The Chicago Sun-Times, the oldest-running newspaper in the city of Chicago, Illinois, highlighted their financial troubles with a blank front page in a plea to “protect the long-term survival” of its newsroom.
The paper was nearly bought out by its long-standing rival, the Chicago Tribune, last year when a coalition of labour union leaders pooled their resources and outbid the Tribune to save the floundering paper. Since then the paper has struggled to regain its footing in an increasingly anti-journalism world. The Sun-Times outsourced its distribution to the Chicago Tribune in 2007 and later shut down its own printing press, outsourcing the service to its rival in 2011.
The Sun-Times has had to lay-off staff members to cut costs as late as this April. The newspaper, like many other media outlets, has fallen on hard times as newspaper revenues have declined worldwide with the proliferation of online news, as opposed to print editions.
The online edition of the article was more articulate in its appeal, asking readers to imagine the city of Chicago without the newspaper.

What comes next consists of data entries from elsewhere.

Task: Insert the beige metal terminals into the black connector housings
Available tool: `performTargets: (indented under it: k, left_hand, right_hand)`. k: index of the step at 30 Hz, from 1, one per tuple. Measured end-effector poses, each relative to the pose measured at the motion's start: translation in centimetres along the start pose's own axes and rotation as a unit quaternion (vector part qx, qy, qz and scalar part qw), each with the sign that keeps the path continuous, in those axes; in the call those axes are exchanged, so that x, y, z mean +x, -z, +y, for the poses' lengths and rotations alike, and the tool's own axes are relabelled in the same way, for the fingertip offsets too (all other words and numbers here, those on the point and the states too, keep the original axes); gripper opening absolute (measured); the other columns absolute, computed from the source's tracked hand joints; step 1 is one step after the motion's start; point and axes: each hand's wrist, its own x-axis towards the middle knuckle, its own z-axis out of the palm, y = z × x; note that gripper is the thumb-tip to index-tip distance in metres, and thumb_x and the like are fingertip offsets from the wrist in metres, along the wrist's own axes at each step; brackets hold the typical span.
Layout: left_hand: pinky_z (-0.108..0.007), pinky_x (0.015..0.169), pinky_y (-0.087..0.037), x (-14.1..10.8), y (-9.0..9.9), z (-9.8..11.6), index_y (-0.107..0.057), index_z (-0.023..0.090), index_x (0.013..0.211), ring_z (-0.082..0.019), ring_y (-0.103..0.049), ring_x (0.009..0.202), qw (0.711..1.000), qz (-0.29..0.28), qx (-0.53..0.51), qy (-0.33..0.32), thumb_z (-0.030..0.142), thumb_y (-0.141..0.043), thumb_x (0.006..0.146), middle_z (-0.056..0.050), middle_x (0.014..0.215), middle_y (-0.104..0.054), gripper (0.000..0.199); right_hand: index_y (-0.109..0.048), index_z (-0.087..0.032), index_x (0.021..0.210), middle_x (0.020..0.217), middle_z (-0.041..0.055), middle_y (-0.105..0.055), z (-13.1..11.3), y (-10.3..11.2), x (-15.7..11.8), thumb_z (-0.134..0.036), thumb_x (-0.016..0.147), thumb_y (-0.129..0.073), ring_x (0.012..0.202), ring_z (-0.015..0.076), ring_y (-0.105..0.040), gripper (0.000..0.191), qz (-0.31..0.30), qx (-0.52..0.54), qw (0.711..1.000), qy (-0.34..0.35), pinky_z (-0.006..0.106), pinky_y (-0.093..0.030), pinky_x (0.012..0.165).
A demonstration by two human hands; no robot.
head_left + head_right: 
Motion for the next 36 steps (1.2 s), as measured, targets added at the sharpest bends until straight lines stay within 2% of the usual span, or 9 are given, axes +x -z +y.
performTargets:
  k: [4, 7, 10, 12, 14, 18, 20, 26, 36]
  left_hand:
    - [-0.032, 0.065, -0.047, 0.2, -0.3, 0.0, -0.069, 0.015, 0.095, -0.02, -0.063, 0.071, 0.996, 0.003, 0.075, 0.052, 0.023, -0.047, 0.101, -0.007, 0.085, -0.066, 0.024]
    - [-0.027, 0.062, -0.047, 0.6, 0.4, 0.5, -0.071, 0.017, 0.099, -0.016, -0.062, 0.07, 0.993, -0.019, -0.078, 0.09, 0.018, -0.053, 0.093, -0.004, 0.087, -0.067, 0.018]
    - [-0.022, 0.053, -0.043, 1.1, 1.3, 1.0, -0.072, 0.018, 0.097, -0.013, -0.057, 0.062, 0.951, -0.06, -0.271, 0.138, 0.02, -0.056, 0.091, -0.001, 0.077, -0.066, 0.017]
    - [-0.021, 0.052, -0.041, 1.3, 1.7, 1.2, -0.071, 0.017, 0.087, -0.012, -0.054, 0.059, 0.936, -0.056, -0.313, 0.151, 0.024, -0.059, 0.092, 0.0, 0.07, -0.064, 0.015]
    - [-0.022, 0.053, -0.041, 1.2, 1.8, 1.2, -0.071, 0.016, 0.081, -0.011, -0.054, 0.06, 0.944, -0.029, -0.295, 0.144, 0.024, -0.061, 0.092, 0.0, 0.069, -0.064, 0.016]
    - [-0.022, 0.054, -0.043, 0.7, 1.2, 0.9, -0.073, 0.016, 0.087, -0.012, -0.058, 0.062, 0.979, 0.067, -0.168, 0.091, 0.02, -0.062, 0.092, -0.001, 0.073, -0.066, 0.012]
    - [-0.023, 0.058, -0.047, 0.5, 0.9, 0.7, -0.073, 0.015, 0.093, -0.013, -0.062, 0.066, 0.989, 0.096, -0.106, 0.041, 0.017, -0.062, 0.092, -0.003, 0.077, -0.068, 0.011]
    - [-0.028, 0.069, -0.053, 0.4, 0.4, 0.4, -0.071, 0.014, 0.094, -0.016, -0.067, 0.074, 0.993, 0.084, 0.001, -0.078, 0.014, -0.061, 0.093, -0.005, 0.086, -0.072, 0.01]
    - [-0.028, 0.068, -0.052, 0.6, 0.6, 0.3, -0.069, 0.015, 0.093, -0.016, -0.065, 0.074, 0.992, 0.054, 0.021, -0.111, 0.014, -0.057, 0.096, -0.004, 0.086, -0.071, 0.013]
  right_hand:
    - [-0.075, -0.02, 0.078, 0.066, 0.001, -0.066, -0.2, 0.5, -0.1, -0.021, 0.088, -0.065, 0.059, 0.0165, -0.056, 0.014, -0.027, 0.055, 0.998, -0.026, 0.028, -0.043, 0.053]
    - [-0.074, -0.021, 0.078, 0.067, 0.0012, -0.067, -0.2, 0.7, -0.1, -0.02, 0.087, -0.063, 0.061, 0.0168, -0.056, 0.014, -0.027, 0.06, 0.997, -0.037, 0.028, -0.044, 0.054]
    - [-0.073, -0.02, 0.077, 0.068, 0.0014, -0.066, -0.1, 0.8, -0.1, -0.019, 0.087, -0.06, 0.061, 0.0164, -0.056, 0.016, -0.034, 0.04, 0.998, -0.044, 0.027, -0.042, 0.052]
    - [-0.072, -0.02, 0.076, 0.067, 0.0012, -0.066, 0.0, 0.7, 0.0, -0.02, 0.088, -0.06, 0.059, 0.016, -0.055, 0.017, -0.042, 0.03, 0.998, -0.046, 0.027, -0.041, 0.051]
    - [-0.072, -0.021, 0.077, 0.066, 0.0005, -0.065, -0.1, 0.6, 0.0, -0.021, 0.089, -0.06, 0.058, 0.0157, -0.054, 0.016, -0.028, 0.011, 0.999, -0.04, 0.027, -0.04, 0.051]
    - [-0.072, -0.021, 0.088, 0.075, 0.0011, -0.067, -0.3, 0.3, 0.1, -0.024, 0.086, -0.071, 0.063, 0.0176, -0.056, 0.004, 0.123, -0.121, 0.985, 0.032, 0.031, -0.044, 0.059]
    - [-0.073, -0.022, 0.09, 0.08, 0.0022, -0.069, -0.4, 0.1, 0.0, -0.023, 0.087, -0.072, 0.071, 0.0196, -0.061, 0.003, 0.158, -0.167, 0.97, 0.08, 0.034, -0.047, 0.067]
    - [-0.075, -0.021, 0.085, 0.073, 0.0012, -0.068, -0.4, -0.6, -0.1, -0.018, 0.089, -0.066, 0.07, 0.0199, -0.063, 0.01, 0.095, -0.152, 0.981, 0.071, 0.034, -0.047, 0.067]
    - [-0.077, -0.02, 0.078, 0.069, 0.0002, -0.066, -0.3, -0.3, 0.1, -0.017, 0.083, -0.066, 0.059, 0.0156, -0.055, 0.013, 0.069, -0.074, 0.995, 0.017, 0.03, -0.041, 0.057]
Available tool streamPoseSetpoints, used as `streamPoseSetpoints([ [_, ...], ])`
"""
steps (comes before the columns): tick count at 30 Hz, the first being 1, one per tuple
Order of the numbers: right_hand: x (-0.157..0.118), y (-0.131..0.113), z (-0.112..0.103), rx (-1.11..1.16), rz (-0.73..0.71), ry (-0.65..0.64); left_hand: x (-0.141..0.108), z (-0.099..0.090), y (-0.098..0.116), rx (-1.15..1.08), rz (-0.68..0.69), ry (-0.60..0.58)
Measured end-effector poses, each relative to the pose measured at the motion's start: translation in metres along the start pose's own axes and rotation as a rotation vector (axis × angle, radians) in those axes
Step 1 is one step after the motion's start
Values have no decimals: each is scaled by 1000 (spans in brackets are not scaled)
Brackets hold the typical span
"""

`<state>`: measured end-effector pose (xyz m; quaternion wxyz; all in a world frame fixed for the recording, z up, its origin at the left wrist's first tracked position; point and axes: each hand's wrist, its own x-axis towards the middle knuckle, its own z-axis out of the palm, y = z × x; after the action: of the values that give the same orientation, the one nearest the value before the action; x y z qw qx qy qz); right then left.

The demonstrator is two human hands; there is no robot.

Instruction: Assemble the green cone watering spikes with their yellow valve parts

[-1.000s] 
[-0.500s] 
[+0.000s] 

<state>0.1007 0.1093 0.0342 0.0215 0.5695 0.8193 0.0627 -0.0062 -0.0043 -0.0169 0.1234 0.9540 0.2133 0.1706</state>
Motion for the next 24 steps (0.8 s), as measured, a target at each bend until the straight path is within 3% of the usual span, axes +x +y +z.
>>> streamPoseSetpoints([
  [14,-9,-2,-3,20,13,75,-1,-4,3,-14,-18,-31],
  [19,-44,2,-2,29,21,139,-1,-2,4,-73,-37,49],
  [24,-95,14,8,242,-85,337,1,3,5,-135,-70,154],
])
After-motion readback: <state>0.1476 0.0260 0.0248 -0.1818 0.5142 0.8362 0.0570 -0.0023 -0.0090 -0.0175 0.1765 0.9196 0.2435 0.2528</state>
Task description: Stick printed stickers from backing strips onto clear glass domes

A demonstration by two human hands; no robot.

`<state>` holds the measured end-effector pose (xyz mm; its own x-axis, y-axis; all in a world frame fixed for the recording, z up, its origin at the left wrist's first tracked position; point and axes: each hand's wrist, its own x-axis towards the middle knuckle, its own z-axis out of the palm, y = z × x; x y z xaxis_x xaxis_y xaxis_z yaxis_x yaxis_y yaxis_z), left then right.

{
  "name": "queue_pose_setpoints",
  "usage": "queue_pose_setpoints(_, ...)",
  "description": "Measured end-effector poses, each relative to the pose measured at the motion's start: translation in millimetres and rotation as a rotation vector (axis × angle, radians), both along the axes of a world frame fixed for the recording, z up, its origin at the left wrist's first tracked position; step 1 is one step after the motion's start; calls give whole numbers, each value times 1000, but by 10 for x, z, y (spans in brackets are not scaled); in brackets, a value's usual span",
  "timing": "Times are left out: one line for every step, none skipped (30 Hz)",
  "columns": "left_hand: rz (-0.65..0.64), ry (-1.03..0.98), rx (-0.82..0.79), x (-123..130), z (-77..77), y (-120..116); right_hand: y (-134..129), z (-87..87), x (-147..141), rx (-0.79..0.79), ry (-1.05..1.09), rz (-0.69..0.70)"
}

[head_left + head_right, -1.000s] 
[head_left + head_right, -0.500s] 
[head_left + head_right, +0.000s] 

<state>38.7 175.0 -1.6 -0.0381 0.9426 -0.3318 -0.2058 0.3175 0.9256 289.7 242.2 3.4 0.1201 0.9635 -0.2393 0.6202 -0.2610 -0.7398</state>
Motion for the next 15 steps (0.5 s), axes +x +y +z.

The Chicago Sun-Times appealed to its readers to sign up for a $7.49 subscription per month which would provide them with unlimited and unrestricted online content. It also reaffirmed its commitment to visual journalism, several years after being heavily criticized for eliminating their photography team in favour of freelance photographers.
The blank front page is indeed a fresh cry for help. While some outlets like the Wall Street Journal are based on a subscription-only model with paywalls, and some like the Washington Post offer more content after a subscription, the Sun-Times print appeal to save journalism is a breath of fresh air, even if in perilous circumstances.